Flinders In March Urged
Colonel Monistrol To Intercede; Complained In May That The Manuscripts
Were Still Withheld; And, Being Unable
To make any impression on the
obdurate Decaen, completed his map with the aid of another journal kept
by Mr.
Akin, the master of the Investigator, who was a fellow-prisoner
until May 1805.
These remaining documents were not restored till August 1807, when
Flinders was invited to go to Port Louis from the house in the country
where part of his imprisonment was spent, and take possession of the
trunk. He found that rats had eaten their way into it, and had made great
havoc among his papers, totally destroying some. But the seals were
unbroken, and Flinders gave a receipt for the contents, acknowledging
that the most important documents had happily escaped the rats.* (*
Voyage 2 462.) He was an observant man, and if he had had any suspicion
that the charts had been tampered with, would have promptly said so.
There is not, however, the faintest reason for believing that the trunk
had been opened between December 1803, when Flinders was permitted to
take out the "greatest part" of his important papers, and August 1807,
when the remainder were restored to him.

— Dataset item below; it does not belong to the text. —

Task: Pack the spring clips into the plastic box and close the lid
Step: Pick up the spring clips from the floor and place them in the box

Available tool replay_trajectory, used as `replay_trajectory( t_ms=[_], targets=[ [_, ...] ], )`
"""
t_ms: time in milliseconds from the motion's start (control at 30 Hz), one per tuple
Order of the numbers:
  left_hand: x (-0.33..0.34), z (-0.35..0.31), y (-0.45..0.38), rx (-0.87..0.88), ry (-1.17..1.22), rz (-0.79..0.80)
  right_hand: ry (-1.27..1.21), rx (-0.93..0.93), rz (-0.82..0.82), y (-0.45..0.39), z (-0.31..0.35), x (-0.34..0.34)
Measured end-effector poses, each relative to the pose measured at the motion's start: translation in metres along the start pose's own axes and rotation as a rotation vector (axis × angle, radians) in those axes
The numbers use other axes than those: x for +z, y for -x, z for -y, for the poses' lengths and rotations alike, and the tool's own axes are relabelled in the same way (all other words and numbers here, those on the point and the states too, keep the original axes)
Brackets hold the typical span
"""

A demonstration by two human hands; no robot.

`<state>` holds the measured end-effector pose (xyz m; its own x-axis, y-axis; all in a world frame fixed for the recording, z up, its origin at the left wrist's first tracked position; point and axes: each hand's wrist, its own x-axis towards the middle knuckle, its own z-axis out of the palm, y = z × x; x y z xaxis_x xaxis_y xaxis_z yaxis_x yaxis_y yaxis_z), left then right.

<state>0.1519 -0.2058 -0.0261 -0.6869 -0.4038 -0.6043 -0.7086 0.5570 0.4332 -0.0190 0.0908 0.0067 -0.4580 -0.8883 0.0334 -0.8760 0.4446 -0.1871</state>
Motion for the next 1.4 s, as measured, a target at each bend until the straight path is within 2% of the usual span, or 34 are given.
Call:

The only missing documents were
the few which the rats had eaten, the third log-book, which Decaen
refused to give up, and two packets of official despatches which the
Cumberland was carrying from Sydney to England, and which Colonel
Monistrol informed him had been "long ago disposed of." The Colonel
"supposed that something in them had contributed to my imprisonment."
They had been "disposed of" by being sent to Paris for the perusal of
Napoleon's Government.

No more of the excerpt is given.